(Stored data entries)
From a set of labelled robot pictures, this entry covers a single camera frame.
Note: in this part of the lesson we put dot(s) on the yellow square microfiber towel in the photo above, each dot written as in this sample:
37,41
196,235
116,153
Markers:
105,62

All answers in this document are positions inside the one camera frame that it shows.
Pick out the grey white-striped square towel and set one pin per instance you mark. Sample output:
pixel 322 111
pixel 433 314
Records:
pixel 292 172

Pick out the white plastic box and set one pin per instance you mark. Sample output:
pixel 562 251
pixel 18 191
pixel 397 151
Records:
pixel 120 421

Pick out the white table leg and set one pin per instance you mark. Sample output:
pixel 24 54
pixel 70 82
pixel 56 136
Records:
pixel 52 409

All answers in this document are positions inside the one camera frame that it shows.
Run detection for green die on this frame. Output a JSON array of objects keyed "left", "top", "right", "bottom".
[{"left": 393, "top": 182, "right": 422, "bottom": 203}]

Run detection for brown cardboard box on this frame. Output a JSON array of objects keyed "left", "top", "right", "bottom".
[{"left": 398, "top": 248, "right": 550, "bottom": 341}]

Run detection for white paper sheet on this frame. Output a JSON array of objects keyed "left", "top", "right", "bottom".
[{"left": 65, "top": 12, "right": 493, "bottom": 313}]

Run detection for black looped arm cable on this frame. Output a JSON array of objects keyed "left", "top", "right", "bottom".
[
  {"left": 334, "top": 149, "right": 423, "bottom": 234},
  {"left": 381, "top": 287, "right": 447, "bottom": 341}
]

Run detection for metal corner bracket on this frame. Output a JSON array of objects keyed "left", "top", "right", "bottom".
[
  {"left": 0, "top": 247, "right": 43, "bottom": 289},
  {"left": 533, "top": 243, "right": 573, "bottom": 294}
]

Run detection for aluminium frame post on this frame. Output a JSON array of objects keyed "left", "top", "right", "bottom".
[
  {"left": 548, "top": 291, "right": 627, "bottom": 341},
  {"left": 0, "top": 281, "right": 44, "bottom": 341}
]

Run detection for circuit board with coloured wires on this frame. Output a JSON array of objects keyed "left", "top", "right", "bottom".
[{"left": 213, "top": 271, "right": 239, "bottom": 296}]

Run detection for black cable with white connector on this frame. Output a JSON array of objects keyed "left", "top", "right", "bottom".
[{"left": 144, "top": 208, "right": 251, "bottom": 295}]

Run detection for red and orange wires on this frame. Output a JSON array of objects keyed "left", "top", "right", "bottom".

Task details = All the entries above need to be repeated word for word.

Written solution =
From a set of labelled robot pictures, this entry covers a single camera frame.
Note: in this part of the lesson we put dot(s) on the yellow square microfiber towel in the photo above, each dot written as in this sample:
37,41
196,235
116,153
Markers:
105,62

All answers in this document are positions inside the one camera frame that it shows.
Pick out the grey white-striped square towel and set one pin per instance you mark. Sample output:
pixel 322 111
pixel 433 314
Records:
pixel 292 172

Pick out the white plastic box and set one pin per instance you mark. Sample output:
pixel 562 251
pixel 18 191
pixel 397 151
Records:
pixel 120 421

Pick out the white table leg and set one pin per instance you mark. Sample output:
pixel 24 54
pixel 70 82
pixel 56 136
Records:
pixel 52 409

All answers in this document are positions inside the one camera frame that it shows.
Run detection for green die on this frame. Output a JSON array of objects keyed "left", "top", "right", "bottom".
[{"left": 393, "top": 182, "right": 422, "bottom": 203}]

Run detection for brown cardboard box on this frame. Output a JSON array of objects keyed "left", "top", "right", "bottom".
[{"left": 398, "top": 248, "right": 550, "bottom": 341}]

Run detection for white paper sheet on this frame. Output a JSON array of objects keyed "left", "top", "right", "bottom".
[{"left": 65, "top": 12, "right": 493, "bottom": 313}]

Run detection for black looped arm cable on this frame. Output a JSON array of objects keyed "left", "top", "right", "bottom".
[
  {"left": 334, "top": 149, "right": 423, "bottom": 234},
  {"left": 381, "top": 287, "right": 447, "bottom": 341}
]

Run detection for metal corner bracket on this frame. Output a JSON array of objects keyed "left", "top", "right", "bottom".
[
  {"left": 0, "top": 247, "right": 43, "bottom": 289},
  {"left": 533, "top": 243, "right": 573, "bottom": 294}
]

Run detection for aluminium frame post on this frame. Output a JSON array of objects keyed "left", "top", "right", "bottom".
[
  {"left": 548, "top": 291, "right": 627, "bottom": 341},
  {"left": 0, "top": 281, "right": 44, "bottom": 341}
]

Run detection for circuit board with coloured wires on this frame. Output a JSON array of objects keyed "left", "top", "right", "bottom".
[{"left": 213, "top": 271, "right": 239, "bottom": 296}]

Run detection for black cable with white connector on this frame. Output a JSON array of objects keyed "left", "top", "right", "bottom".
[{"left": 144, "top": 208, "right": 251, "bottom": 295}]

Run detection for red and orange wires on this frame. Output a JSON array of objects keyed "left", "top", "right", "bottom".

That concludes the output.